» Exercise description:
Each line must appear in the answer exactly as it does in the data.

» Data:

________

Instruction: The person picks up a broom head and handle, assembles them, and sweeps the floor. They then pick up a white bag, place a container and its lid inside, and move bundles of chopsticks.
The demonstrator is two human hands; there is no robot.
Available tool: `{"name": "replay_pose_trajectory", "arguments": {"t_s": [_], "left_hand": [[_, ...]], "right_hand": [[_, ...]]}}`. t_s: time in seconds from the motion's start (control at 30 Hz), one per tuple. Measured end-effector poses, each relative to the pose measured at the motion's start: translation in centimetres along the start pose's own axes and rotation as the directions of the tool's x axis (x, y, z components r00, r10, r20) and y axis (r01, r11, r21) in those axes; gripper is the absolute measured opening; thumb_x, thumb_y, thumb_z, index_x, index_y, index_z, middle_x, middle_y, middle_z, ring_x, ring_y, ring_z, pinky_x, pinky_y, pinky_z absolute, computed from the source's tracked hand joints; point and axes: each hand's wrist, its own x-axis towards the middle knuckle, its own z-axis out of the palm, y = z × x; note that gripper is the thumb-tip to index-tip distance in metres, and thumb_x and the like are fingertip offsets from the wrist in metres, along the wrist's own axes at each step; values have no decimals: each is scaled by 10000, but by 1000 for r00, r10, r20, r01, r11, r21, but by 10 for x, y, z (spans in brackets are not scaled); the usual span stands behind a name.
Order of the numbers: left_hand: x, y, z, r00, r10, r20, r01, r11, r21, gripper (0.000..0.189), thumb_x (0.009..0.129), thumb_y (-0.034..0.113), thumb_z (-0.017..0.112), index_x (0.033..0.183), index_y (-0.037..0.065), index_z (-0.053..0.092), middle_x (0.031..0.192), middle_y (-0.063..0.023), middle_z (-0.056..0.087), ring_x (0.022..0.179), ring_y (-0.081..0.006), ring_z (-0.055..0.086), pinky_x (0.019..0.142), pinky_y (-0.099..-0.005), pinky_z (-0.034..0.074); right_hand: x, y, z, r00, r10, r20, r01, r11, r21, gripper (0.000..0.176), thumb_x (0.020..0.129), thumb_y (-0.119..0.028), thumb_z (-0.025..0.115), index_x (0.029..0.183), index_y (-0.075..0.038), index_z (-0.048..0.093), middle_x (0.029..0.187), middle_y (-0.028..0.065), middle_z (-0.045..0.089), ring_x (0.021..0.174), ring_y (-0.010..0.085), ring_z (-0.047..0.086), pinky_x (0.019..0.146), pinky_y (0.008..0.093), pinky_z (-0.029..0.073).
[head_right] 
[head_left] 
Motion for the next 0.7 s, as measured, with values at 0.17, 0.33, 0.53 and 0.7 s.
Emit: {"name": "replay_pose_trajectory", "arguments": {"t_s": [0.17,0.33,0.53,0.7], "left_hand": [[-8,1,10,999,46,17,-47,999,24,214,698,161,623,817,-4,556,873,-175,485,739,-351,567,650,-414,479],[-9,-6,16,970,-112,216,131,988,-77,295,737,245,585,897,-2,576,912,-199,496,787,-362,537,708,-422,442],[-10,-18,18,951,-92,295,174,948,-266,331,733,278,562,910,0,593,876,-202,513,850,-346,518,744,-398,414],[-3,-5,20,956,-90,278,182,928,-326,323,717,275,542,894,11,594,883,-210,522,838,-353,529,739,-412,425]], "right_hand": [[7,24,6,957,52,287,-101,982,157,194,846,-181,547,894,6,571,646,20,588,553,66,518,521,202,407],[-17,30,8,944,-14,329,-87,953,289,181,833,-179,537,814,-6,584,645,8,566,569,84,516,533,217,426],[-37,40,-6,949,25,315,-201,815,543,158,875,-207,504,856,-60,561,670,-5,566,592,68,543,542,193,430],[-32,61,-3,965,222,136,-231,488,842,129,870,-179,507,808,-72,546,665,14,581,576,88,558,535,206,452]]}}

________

» Written response:
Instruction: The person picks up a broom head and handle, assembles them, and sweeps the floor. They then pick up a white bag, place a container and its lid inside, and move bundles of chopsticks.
The demonstrator is two human hands; there is no robot.
Available tool: `{"name": "replay_pose_trajectory", "arguments": {"t_s": [_], "left_hand": [[_, ...]], "right_hand": [[_, ...]]}}`. t_s: time in seconds from the motion's start (control at 30 Hz), one per tuple. Measured end-effector poses, each relative to the pose measured at the motion's start: translation in centimetres along the start pose's own axes and rotation as the directions of the tool's x axis (x, y, z components r00, r10, r20) and y axis (r01, r11, r21) in those axes; gripper is the absolute measured opening; thumb_x, thumb_y, thumb_z, index_x, index_y, index_z, middle_x, middle_y, middle_z, ring_x, ring_y, ring_z, pinky_x, pinky_y, pinky_z absolute, computed from the source's tracked hand joints; point and axes: each hand's wrist, its own x-axis towards the middle knuckle, its own z-axis out of the palm, y = z × x; note that gripper is the thumb-tip to index-tip distance in metres, and thumb_x and the like are fingertip offsets from the wrist in metres, along the wrist's own axes at each step; values have no decimals: each is scaled by 10000, but by 1000 for r00, r10, r20, r01, r11, r21, but by 10 for x, y, z (spans in brackets are not scaled); the usual span stands behind a name.
Order of the numbers: left_hand: x, y, z, r00, r10, r20, r01, r11, r21, gripper (0.000..0.189), thumb_x (0.009..0.129), thumb_y (-0.034..0.113), thumb_z (-0.017..0.112), index_x (0.033..0.183), index_y (-0.037..0.065), index_z (-0.053..0.092), middle_x (0.031..0.192), middle_y (-0.063..0.023), middle_z (-0.056..0.087), ring_x (0.022..0.179), ring_y (-0.081..0.006), ring_z (-0.055..0.086), pinky_x (0.019..0.142), pinky_y (-0.099..-0.005), pinky_z (-0.034..0.074); right_hand: x, y, z, r00, r10, r20, r01, r11, r21, gripper (0.000..0.176), thumb_x (0.020..0.129), thumb_y (-0.119..0.028), thumb_z (-0.025..0.115), index_x (0.029..0.183), index_y (-0.075..0.038), index_z (-0.048..0.093), middle_x (0.029..0.187), middle_y (-0.028..0.065), middle_z (-0.045..0.089), ring_x (0.021..0.174), ring_y (-0.010..0.085), ring_z (-0.047..0.086), pinky_x (0.019..0.146), pinky_y (0.008..0.093), pinky_z (-0.029..0.073).
[head_right] 
[head_left] 
Motion for the next 0.7 s, as measured, with values at 0.17, 0.33, 0.53 and 0.7 s.
Emit: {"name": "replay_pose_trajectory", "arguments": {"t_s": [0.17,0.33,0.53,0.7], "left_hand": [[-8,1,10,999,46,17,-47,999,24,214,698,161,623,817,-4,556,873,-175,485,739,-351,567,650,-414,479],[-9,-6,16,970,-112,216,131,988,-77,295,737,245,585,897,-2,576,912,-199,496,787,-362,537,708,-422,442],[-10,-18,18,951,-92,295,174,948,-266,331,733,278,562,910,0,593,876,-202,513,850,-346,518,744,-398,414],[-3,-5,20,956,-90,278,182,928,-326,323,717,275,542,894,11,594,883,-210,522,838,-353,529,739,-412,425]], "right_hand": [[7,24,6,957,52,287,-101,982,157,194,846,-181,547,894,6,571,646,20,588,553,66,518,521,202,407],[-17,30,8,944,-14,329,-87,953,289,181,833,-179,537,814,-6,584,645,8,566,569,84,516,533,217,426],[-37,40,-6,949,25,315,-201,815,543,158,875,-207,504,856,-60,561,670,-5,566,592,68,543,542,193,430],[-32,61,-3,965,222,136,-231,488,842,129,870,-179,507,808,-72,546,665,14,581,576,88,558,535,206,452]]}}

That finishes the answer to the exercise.